Le vote utile, cette vieille recette hexagonale
Sans le dire ouvertement, Grégoire avait appelé au vote utile depuis des semaines. Une stratégie qui a payé, défiant les sondages qui annonçaient un scrutin plus serré. À la Rotonde Stalingrad, dans le 19e arrondissement, l'ambiance était à la victoire calculée plutôt qu'à l'enthousiasme.
Théo, 24 ans, militant LFI, résume bien le malaise : « J'ai voté Grégoire, dit-il gêné, je vais me faire chambrer par mes potes pendant des années mais oui, c'est un vote utile. » Le jeune homme avoue avoir « quand même un peu mal au ventre » mais préfère « protester contre un Grégoire plutôt que contre Dati qui est un bulldozer violent ».
Quand la droite vote à gauche par dépit
Plus surprenant encore, Romuald, électeur de droite ayant soutenu Bournazel au premier tour, a finalement glissé le bulletin Grégoire dans l'urne. « Dati, c'est n'importe quoi. Comme Hidalgo d'ailleurs. Grégoire c'est plus acceptable.
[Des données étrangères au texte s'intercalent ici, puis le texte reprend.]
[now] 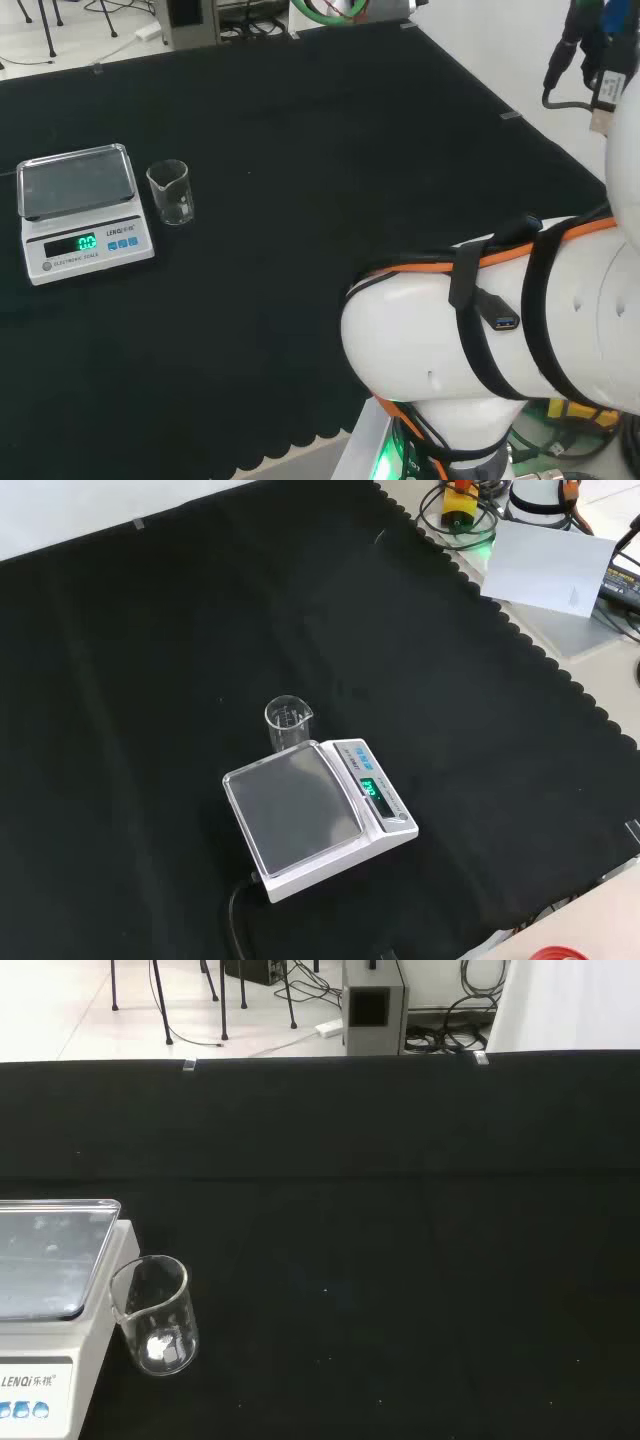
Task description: Pick up the beaker.
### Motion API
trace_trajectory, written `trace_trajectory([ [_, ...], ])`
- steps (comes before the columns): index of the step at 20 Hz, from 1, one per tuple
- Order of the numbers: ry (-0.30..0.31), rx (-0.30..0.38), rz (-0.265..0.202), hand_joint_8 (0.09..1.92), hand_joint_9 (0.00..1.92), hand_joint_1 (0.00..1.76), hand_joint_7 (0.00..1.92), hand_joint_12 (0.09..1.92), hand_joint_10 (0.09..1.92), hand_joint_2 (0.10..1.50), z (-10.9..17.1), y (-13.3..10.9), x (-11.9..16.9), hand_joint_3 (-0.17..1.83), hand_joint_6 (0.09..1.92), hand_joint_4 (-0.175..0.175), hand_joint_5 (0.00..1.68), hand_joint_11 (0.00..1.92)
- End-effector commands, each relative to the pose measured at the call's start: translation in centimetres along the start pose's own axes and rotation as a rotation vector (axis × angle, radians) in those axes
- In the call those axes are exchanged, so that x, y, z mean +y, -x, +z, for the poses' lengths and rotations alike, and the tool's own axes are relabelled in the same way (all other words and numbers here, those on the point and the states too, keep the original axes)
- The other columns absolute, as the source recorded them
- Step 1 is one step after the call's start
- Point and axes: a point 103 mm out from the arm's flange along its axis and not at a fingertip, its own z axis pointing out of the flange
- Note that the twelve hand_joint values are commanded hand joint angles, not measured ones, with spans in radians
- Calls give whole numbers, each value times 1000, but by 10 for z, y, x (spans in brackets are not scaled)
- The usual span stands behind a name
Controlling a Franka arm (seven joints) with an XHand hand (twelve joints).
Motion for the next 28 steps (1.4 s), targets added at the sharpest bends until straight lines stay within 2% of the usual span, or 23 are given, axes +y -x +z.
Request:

Il est moins à gauche qu'Hidalgo, je le vois plus comme un macroniste des premières heures. »
Même Nathalie « comme Arthaud », militante de Lutte ouvrière, s'est résolue à ce vote tactique : « Le risque de voir la droite et l'extrême droite saccager Paris était trop grand. C'est un moindre mal. »
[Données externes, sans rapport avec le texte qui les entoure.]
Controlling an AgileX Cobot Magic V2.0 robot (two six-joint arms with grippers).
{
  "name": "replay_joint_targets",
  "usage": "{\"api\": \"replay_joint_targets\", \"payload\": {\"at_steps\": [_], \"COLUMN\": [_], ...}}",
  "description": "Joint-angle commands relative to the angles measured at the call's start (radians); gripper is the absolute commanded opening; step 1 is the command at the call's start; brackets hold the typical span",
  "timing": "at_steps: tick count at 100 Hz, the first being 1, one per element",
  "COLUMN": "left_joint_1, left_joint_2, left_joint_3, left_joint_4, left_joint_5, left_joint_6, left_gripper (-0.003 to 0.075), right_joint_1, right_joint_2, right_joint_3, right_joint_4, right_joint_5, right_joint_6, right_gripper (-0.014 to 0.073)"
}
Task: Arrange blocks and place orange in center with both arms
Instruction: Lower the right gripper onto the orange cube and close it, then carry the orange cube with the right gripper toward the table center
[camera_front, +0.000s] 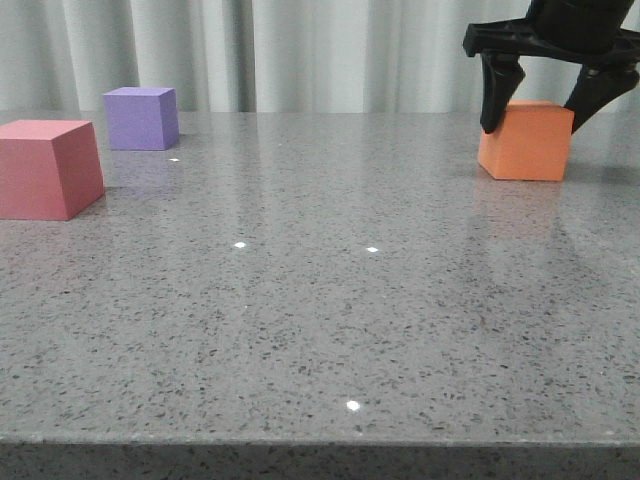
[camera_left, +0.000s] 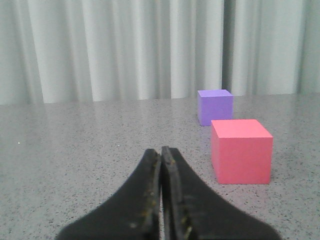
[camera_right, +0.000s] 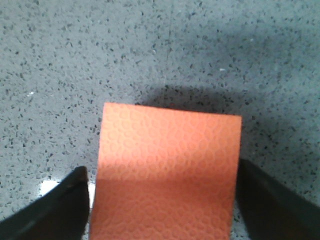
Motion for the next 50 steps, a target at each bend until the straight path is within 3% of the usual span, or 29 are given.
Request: {"api": "replay_joint_targets", "payload": {"at_steps": [1, 8, 25, 50], "left_joint_1": [0.001, 0.001, 0.001, 0.001], "left_joint_2": [-0.031, -0.031, -0.031, -0.031], "left_joint_3": [0.043, 0.043, 0.043, 0.043], "left_joint_4": [0.001, 0.001, 0.001, 0.001], "left_joint_5": [-0.081, -0.081, -0.081, -0.081], "left_joint_6": [-0.004, -0.004, -0.004, -0.004], "left_gripper": [-0.0019, -0.0019, -0.0019, -0.0019], "right_joint_1": [0.001, 0.001, 0.016, 0.156], "right_joint_2": [-0.052, -0.052, -0.054, -0.054], "right_joint_3": [-0.038, -0.052, -0.139, -0.271], "right_joint_4": [-0.013, -0.013, -0.012, -0.035], "right_joint_5": [-0.033, -0.019, 0.072, 0.106], "right_joint_6": [-0.011, -0.011, 0.027, 0.146], "right_gripper": [0.0447, 0.0390, 0.0387, 0.0387]}}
L'éternel jeu des alliances contre nature
Cette élection parisienne illustre parfaitement les compromissions du système politique français. Des électeurs contraints de voter contre leurs convictions, des alliances de circonstance, des calculs électoraux... Tout ce théâtre démocratique que nous, Corses, connaissons si bien quand il s'agit de faire barrage aux « extrêmes ».
Pendant ce temps, à Paris comme ailleurs, les vraies questions restent en suspens : l'identité, l'enracinement, la défense des territoires face à la standardisation. Sempre listessi, comme on dit chez nous.